World's First Commercial Spaceflight: June 21

According to Slashdot, the world's first commercial spaceflight on June 21 will send one lucky pilot over 100km above terra firma.

I'm so glad this is happening in my lifetime. Moonbase One, here I come.

Canon EOS 300D Digital Rebel Tips and Tricks

Bookmark: Canon EOS 300D Digital Rebel Tips and Tricks

There's some tips in here that apply to other digital cameras, like using a cheap drugstore ear syringe to replace an expensive dust blower and using cheap cellphone hands-free kits to replace expensive remote shutter release cords.

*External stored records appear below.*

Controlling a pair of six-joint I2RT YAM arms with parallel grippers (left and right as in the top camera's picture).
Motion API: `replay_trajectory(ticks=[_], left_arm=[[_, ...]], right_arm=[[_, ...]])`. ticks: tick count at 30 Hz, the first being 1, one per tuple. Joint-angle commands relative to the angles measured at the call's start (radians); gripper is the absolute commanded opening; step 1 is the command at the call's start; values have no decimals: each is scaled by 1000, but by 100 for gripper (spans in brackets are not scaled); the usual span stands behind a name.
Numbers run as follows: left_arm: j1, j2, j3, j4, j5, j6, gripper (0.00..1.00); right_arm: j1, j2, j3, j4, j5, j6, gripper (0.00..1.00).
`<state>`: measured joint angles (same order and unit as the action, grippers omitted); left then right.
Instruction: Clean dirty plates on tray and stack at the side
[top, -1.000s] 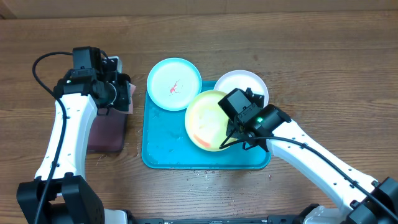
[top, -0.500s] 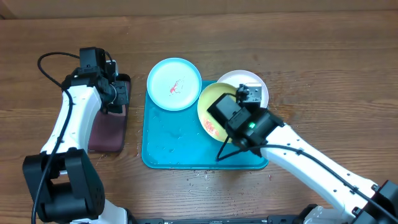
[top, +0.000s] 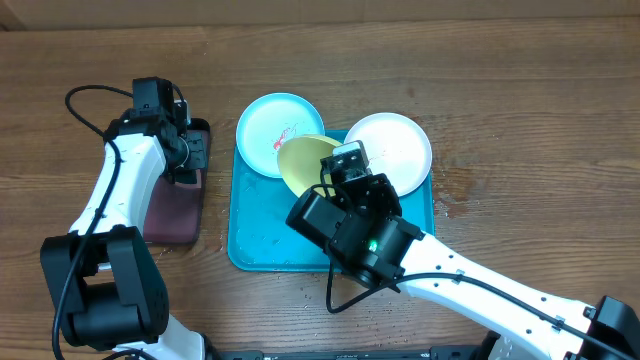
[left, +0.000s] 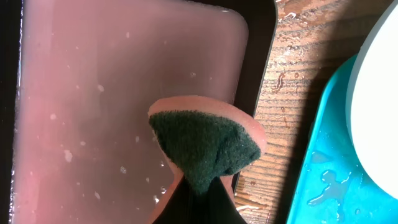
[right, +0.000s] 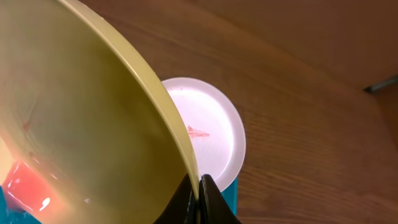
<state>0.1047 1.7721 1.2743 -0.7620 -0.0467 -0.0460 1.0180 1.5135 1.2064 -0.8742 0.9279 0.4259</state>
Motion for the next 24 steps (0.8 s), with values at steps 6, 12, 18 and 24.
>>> replay_trajectory(ticks=[6, 12, 18, 24], left_arm=[[2, 8, 4, 5, -16, -10, 4], [2, 8, 4, 5, -16, -10, 4], [2, 8, 4, 4, -16, -10, 4], [2, 8, 4, 4, -16, -10, 4]], right_arm=[[31, -26, 33, 14, 218, -42, 4], [33, -26, 33, 40, 250, -42, 4], [33, -26, 33, 56, 250, -42, 4], [33, -26, 33, 68, 242, -29, 4]])
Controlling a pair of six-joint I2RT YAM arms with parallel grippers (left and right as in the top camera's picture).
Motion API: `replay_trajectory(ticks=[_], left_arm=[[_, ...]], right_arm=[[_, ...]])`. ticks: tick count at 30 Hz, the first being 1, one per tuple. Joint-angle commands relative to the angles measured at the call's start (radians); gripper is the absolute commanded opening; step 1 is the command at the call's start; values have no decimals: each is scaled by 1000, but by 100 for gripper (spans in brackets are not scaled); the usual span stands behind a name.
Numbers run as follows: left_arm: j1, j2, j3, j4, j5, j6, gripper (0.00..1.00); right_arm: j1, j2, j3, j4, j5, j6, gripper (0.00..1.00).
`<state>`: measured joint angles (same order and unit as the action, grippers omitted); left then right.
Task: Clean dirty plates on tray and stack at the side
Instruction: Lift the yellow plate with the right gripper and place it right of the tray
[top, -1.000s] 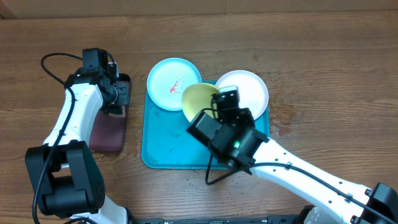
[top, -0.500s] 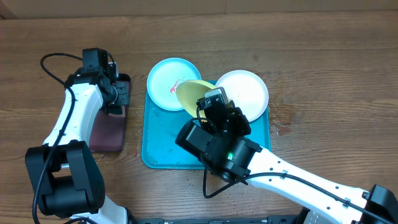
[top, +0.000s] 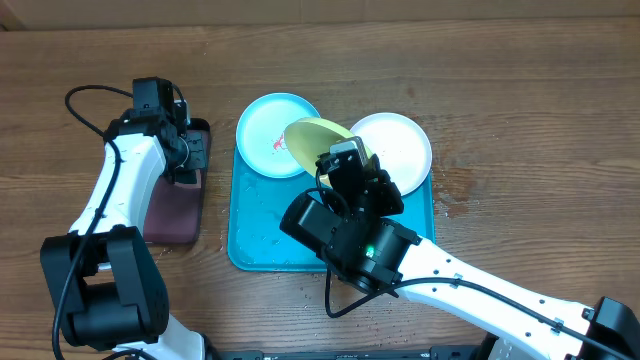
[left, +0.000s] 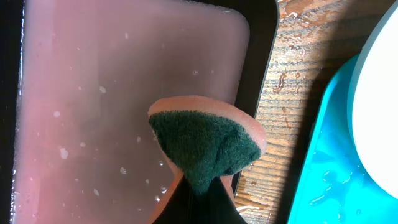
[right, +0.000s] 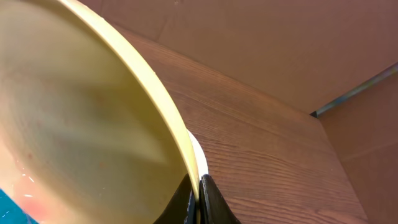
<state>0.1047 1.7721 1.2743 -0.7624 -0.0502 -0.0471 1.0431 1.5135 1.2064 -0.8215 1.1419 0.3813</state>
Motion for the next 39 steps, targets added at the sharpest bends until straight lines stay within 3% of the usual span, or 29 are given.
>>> replay_trajectory(ticks=[1, 5, 12, 17, 26, 35, 39], left_arm=[[2, 8, 4, 4, -12, -9, 4], [2, 8, 4, 4, -12, -9, 4], [2, 8, 4, 3, -12, -9, 4], [2, 8, 4, 3, -9, -9, 4], [2, 8, 4, 4, -9, -9, 4], [2, 8, 4, 3, -9, -10, 4], [2, 8, 4, 3, -9, -10, 4]], right_arm=[[4, -26, 33, 24, 13, 15, 4], [-34, -26, 33, 58, -91, 16, 4], [-183, -26, 33, 57, -334, 198, 4], [-425, -26, 33, 41, -649, 303, 4], [-933, -25, 21, -13, -1122, 334, 4], [-1267, -19, -125, -10, -1204, 334, 4], [-1330, -9, -195, 31, -1205, 333, 4]])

It's also nifty to read about the firmware hack that nearly turns a ~$800 camera into a ~$1,250 camera, in feature-set terms. I haven't developed my view on this matter fully, but my initial reaction is to say that I don't like companies that create products by crippling existing ones, as is the case with the Digital Rebel. To wit, from Slashdot:

Canon has so far said little on the hack but certainly cannot be happy with its potential effect on sales. This is, however, a reality that more corporations are having to confront. In an era where programming labour is relatively cheap and computer connectivity more frequent can artificial, marketing-driven, barriers between technology products, last?

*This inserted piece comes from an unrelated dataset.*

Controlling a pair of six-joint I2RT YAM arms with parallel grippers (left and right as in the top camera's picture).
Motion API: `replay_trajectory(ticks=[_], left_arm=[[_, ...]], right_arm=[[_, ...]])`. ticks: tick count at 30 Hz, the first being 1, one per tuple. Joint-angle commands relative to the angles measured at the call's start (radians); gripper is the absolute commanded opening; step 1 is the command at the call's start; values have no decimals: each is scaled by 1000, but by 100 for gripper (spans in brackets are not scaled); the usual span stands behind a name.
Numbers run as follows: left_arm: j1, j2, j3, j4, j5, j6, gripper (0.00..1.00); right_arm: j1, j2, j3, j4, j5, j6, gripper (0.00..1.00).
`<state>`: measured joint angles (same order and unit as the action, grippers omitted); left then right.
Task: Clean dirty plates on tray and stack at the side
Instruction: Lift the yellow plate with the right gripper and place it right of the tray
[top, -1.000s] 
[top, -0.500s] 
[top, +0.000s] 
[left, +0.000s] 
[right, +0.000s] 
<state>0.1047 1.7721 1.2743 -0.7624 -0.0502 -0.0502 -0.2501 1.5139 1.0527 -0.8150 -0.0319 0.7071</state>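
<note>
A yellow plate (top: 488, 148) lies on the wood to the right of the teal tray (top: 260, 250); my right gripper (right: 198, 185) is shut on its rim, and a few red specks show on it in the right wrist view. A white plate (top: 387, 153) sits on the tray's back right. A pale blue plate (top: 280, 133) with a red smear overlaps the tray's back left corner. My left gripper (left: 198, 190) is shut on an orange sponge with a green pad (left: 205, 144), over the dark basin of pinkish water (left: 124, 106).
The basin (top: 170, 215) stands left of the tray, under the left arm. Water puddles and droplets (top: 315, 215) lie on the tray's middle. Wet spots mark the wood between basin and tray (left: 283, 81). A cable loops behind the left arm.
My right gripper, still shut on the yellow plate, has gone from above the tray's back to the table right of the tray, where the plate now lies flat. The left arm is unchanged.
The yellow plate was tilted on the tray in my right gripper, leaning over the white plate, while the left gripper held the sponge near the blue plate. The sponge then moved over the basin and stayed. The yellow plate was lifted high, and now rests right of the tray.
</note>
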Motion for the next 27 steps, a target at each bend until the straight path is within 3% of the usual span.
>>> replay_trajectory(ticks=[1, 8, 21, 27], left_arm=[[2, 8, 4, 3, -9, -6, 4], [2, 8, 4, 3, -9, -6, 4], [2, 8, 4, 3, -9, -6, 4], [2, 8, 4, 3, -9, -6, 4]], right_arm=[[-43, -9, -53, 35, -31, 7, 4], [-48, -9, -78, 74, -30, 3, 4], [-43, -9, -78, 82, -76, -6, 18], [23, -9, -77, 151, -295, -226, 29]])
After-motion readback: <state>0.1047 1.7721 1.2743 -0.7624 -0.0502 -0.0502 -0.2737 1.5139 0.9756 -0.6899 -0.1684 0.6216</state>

But then a possibly good point ...

Canon has so far said little on the hack but certainly cannot be happy with its potential effect on sales.

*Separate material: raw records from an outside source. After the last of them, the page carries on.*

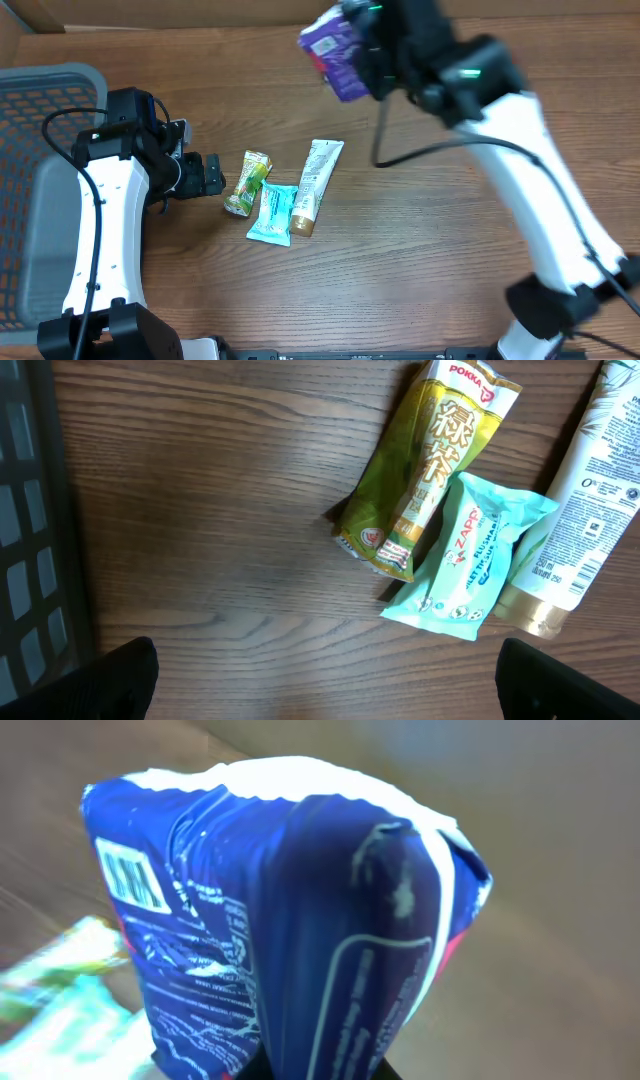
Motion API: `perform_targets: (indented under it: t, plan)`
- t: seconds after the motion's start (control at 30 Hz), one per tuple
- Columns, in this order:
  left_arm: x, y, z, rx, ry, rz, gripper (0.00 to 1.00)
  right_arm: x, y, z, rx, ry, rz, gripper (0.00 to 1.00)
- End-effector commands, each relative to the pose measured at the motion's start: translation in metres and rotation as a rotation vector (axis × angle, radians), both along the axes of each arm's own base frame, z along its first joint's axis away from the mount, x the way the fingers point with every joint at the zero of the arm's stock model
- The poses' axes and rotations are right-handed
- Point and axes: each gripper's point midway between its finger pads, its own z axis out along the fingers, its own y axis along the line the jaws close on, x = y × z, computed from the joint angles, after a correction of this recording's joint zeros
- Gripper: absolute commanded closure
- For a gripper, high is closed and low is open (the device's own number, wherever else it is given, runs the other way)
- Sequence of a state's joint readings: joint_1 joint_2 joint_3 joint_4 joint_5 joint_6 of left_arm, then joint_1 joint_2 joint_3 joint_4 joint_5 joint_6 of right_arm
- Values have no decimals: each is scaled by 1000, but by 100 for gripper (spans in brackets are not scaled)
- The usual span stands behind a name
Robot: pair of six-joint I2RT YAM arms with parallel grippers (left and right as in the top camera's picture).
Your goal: Scan the item barcode
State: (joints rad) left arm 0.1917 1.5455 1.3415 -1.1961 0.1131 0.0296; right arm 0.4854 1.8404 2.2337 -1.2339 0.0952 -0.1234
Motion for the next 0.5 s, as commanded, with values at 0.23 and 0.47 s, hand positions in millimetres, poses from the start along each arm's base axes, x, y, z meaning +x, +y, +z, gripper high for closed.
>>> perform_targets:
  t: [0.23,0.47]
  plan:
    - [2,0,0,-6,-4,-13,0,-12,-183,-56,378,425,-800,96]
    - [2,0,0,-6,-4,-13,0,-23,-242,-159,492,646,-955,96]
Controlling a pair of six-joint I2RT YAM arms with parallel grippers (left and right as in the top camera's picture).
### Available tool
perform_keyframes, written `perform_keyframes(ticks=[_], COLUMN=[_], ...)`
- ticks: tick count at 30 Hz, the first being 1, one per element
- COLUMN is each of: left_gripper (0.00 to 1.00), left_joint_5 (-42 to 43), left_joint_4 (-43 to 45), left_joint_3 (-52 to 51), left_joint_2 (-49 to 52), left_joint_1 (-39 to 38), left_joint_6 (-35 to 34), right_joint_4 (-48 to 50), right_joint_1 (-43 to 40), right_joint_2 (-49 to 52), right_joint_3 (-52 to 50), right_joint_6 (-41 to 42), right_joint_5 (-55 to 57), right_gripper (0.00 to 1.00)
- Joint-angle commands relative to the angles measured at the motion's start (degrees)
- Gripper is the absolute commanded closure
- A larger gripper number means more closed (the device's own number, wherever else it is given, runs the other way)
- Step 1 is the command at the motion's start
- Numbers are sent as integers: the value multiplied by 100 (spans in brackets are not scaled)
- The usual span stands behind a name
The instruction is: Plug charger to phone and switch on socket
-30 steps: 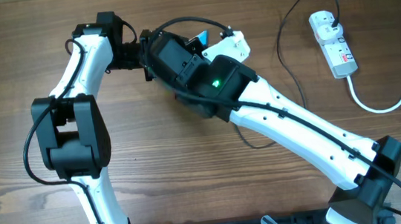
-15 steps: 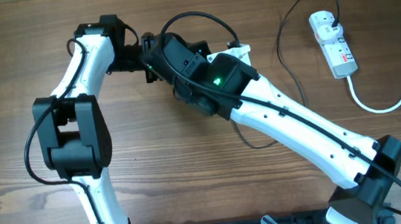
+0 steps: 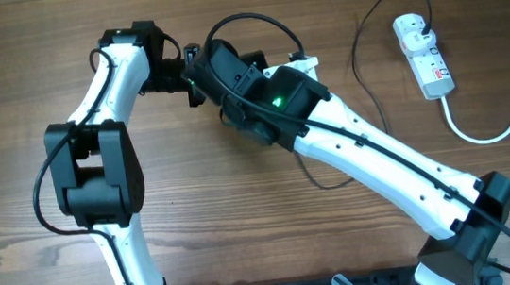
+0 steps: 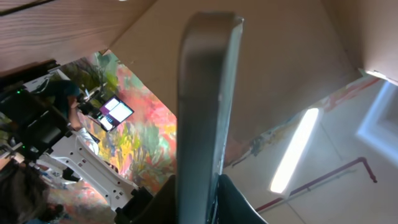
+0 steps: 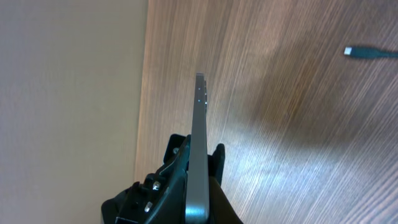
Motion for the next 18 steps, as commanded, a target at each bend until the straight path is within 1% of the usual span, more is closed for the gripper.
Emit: perform_keyframes(ticks=[1,4,8,9,12,14,17,18], left_gripper=[84,85,95,96,96,96,96,96], left_joint_5=[101,101,101,101,101,98,98,98], left_joint_4=[-28,-28,-28,-28,-28,-26,-24,-22], left_joint_3=[55,55,55,55,55,55,55,55], left_joint_2=[-201,-201,-201,-201,-201,-201,-201,-201], left_joint_1=[-7,-7,-7,-7,-7,-7,-4,0], left_joint_6=[-17,-17,-17,-17,-17,-17,-17,-17], right_joint_4=[81,81,90,94,98,96,81,105], right_joint_1=[-2,-2,-2,-2,-2,-2,-2,-2], right_joint_2=[-83,-83,-83,-83,-83,-83,-83,-83], right_joint_3=[7,7,7,7,7,7,7,7], right_joint_6=[9,9,9,9,9,-2,-85,-391], right_joint_5=[-24,-28,-175,-173,-175,-175,-164,-44], right_gripper=[92,92,91,89,85,76,53,44])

That arguement is rediculous. What part of Canon's market that will shell out for that camera will apply this hack? Probably almost none of it, if they can find it or understand it. So that leaves the likes of the slashdot crowd, and that really isn't a big enough group to put a dent into Canon's sales.


... followed by another, contrasting, possibly good point:

What part of the normal music market will learn to download MP3s off the internet? Probably almost none of it, if they can find or understand them. So that leaves the likes of the Slashdot crowd, and that really isn't a big enough group to put a dent into cultural acceptance. Oh wait...


Ha!

Tuesday, June 1, 2004

Ooh, I'm Excited ...

... that I may finally have made a good gadget purchase decision. Casio has already released a firmware update for their Exilim Pro EX-P600 camera I plan to buy. Quick firmware updates for brand-new products usually mean the company means to support a particular model (as opposed to just plopping it down in the market), and I'm happy as a clam.

(Via Photography Blog)

iPodding Your Way Past Social Critique

Gizmodo:
Apple's silhouette iPod ads have been far more pervasive than anyone probably imagined, and now thanks to an anonymous New Yorker (or, more likely, New Yorkers) armed with a Sharpie the posters have become a platform for expressing the various feelings of hate, jealousy, passion, and, yes, poetry, that the tropical-hued advertisements and their white audio sperm inspire. Starting with the same argument levied against the iPod's great uncle, the Walkman, the phrase, "The "i" in iPod stands for isolation," was scribbled on the first ad, replicated down the line with "irrational," "insecure," and other iWords taking the place of "isolation." Deep! Ironically, the people that felt the need to parley an mp3 player into social critique are exactly the people we wear headphones to avoid.


Joel Johnson has been getting cheekier and cheekier, and his gadget-lust site Gizmodo just keeps getting better as a result. If he'd just cut the unnecessary profanity (seen in other posts), all would be good and right in the world.